◆ Source information
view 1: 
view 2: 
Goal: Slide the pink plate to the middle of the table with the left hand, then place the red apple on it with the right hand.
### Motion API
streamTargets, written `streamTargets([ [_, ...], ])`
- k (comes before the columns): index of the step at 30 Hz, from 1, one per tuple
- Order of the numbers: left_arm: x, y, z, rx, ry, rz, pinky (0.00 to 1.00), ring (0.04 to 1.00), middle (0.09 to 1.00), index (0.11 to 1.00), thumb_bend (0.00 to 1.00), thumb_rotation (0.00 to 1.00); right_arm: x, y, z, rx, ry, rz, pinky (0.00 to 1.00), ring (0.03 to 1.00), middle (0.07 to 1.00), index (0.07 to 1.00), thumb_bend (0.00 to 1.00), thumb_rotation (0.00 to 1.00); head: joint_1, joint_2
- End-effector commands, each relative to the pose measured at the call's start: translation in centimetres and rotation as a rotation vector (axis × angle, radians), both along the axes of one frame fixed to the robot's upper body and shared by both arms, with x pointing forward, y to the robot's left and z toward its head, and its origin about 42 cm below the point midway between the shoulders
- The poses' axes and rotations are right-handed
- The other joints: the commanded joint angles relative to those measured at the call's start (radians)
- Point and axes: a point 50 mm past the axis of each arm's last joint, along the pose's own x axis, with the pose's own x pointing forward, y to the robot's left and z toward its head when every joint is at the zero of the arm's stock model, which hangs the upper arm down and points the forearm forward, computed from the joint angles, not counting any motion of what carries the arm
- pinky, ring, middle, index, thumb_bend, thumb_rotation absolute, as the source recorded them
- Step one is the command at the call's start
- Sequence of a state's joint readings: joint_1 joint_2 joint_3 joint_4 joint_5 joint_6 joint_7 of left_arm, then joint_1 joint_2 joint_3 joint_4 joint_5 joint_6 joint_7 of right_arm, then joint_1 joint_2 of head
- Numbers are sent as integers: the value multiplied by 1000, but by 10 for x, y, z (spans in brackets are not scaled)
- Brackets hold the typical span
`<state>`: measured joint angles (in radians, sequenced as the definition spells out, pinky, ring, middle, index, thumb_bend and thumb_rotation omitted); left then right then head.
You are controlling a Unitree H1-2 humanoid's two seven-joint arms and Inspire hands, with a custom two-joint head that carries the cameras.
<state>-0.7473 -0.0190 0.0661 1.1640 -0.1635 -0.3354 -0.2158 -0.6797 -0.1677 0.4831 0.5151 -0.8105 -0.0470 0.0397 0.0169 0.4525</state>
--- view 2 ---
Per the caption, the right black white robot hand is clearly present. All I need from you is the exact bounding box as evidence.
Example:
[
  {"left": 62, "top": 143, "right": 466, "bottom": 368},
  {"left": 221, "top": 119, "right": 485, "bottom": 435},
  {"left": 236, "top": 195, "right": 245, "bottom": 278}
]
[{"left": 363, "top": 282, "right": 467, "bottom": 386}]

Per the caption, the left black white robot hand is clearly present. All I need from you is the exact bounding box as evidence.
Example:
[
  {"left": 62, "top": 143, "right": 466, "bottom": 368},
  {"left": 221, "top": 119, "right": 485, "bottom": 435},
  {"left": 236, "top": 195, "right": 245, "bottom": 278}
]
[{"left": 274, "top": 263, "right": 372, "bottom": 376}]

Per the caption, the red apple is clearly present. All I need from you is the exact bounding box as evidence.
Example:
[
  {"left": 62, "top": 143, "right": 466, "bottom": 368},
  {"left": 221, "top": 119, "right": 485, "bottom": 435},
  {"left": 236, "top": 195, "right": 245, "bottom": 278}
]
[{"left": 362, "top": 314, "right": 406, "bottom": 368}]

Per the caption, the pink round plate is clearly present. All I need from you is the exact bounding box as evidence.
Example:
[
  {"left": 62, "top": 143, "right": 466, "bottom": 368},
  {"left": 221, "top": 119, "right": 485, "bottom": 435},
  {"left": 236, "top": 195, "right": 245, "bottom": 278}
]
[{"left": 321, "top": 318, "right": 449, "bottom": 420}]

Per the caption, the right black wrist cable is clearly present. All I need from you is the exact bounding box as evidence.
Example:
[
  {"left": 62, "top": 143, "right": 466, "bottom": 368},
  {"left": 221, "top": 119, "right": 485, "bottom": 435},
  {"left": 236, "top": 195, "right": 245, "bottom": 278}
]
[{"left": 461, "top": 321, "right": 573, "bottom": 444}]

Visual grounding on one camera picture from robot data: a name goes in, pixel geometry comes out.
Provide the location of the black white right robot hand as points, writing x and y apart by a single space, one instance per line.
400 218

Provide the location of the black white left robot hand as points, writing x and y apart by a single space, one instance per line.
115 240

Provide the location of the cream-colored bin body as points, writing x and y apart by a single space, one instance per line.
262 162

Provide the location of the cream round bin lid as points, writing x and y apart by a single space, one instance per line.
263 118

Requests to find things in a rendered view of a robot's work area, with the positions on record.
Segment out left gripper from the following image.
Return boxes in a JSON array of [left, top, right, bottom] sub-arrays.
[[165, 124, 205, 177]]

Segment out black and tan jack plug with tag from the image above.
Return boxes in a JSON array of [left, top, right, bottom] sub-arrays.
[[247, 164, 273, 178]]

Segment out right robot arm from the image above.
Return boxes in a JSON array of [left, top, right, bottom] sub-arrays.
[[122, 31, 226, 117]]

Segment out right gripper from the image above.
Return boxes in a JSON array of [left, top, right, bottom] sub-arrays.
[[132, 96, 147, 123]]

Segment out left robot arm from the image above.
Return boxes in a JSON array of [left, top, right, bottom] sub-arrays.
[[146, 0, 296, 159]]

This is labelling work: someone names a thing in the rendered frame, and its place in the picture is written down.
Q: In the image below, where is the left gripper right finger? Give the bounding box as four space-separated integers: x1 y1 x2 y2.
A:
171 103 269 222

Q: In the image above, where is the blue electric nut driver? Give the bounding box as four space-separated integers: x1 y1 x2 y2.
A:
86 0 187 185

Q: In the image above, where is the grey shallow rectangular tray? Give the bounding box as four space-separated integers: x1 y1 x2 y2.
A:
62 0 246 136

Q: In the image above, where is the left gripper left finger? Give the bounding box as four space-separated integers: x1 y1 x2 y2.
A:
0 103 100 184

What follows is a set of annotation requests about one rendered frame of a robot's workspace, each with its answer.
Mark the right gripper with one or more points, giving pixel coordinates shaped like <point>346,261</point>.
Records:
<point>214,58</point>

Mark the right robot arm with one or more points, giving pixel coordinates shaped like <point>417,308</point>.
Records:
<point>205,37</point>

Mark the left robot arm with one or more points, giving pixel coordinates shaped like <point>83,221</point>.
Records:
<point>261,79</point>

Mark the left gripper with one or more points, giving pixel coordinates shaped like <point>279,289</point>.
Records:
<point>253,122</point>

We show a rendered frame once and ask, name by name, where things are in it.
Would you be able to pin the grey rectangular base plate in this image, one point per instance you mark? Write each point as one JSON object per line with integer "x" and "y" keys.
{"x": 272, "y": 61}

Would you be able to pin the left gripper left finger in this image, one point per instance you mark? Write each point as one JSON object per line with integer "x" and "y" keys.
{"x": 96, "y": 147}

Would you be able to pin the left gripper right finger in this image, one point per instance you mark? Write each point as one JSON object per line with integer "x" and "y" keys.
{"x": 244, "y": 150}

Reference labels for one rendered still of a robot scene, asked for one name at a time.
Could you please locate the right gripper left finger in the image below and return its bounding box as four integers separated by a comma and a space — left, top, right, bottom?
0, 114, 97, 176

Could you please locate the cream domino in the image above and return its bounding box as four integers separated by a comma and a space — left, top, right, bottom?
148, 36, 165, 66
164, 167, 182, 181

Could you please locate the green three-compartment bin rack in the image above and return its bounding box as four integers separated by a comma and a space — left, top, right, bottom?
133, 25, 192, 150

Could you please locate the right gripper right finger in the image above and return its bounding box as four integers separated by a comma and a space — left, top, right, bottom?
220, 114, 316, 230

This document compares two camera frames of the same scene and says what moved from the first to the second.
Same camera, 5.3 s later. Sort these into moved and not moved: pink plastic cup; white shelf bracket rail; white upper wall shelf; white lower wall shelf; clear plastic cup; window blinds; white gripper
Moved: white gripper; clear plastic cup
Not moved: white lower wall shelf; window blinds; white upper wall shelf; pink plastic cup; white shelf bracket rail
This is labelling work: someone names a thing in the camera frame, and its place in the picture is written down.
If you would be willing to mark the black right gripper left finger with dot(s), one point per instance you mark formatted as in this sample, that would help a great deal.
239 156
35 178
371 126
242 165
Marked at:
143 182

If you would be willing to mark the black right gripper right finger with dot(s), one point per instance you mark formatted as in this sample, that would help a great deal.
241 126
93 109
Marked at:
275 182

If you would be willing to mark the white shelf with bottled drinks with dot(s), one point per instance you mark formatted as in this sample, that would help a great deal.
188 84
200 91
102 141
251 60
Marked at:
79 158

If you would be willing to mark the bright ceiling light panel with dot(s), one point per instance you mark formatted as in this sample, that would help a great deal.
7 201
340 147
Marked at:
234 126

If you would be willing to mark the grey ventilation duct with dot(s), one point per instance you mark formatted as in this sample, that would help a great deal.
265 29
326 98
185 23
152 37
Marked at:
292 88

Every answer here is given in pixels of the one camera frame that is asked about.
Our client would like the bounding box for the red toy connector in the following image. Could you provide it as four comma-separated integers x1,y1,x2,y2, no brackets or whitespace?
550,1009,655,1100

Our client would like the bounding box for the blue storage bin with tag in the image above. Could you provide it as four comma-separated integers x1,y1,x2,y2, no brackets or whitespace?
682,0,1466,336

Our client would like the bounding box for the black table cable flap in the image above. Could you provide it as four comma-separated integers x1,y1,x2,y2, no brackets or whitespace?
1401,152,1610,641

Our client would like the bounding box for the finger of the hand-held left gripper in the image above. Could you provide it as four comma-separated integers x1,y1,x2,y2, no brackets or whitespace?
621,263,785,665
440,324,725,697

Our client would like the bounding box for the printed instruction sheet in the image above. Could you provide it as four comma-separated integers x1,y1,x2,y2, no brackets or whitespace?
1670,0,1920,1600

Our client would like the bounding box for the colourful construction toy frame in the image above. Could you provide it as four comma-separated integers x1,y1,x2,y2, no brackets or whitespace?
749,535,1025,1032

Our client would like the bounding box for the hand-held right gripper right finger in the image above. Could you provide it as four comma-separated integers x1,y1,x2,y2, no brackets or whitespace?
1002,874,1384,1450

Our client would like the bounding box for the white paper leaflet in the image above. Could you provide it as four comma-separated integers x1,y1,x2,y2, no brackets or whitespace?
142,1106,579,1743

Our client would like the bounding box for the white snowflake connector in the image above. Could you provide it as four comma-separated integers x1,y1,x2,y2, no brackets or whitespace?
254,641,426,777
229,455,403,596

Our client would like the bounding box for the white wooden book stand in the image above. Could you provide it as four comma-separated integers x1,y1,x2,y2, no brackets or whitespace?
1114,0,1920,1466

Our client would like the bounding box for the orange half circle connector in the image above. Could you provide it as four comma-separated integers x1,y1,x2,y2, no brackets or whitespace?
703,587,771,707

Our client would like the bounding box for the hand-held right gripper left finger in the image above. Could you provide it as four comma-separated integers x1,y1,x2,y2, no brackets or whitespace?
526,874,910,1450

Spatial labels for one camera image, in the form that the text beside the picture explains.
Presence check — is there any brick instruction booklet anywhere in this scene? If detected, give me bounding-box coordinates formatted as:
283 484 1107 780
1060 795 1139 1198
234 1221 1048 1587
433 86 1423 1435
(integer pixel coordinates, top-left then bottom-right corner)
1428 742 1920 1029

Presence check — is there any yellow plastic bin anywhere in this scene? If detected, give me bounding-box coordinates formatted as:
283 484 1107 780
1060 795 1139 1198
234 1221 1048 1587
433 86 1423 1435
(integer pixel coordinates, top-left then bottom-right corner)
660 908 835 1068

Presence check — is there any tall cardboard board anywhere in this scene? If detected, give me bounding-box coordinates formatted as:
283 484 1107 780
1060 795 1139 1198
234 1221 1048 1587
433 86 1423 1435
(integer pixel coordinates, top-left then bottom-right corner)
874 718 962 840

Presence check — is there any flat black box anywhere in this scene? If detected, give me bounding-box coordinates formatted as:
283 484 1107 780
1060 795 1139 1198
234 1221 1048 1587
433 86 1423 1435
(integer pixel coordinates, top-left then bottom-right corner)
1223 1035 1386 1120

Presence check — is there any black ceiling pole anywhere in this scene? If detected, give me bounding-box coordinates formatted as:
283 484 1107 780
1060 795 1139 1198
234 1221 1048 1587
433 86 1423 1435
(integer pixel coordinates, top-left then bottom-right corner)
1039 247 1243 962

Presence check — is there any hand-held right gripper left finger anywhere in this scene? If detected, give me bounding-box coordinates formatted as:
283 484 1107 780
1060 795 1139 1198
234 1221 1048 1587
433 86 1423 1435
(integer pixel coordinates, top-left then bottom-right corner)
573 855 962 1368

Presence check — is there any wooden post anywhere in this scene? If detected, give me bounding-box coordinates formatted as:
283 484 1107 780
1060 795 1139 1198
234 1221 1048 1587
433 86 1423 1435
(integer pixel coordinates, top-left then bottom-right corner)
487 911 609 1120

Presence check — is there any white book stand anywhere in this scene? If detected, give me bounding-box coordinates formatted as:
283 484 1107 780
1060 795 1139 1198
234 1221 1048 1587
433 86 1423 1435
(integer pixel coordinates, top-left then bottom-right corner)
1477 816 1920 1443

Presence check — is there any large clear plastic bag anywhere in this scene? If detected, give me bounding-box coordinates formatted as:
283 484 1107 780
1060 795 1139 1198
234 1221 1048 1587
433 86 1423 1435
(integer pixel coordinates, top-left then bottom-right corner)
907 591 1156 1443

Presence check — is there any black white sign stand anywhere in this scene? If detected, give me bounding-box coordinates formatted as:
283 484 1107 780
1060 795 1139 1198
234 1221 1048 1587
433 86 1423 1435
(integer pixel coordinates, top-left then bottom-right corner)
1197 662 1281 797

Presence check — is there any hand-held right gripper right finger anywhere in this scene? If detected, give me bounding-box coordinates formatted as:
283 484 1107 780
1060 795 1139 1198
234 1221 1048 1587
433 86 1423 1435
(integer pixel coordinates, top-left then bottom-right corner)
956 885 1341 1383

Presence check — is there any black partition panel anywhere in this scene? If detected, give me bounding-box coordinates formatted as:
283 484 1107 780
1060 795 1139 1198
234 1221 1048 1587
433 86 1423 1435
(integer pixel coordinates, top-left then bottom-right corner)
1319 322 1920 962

◆ Task to complete
Print, please, the lines above from the very first through the one that holds "- k (comes before", both included, word for word and with nothing else.

◆ Response to this task
view 1: 
view 2: 
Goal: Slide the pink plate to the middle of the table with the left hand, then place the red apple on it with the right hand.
### Motion API
streamTargets, written `streamTargets([ [_, ...], ])`
- k (comes before the columns): index of the step at 30 Hz, from 1, one per tuple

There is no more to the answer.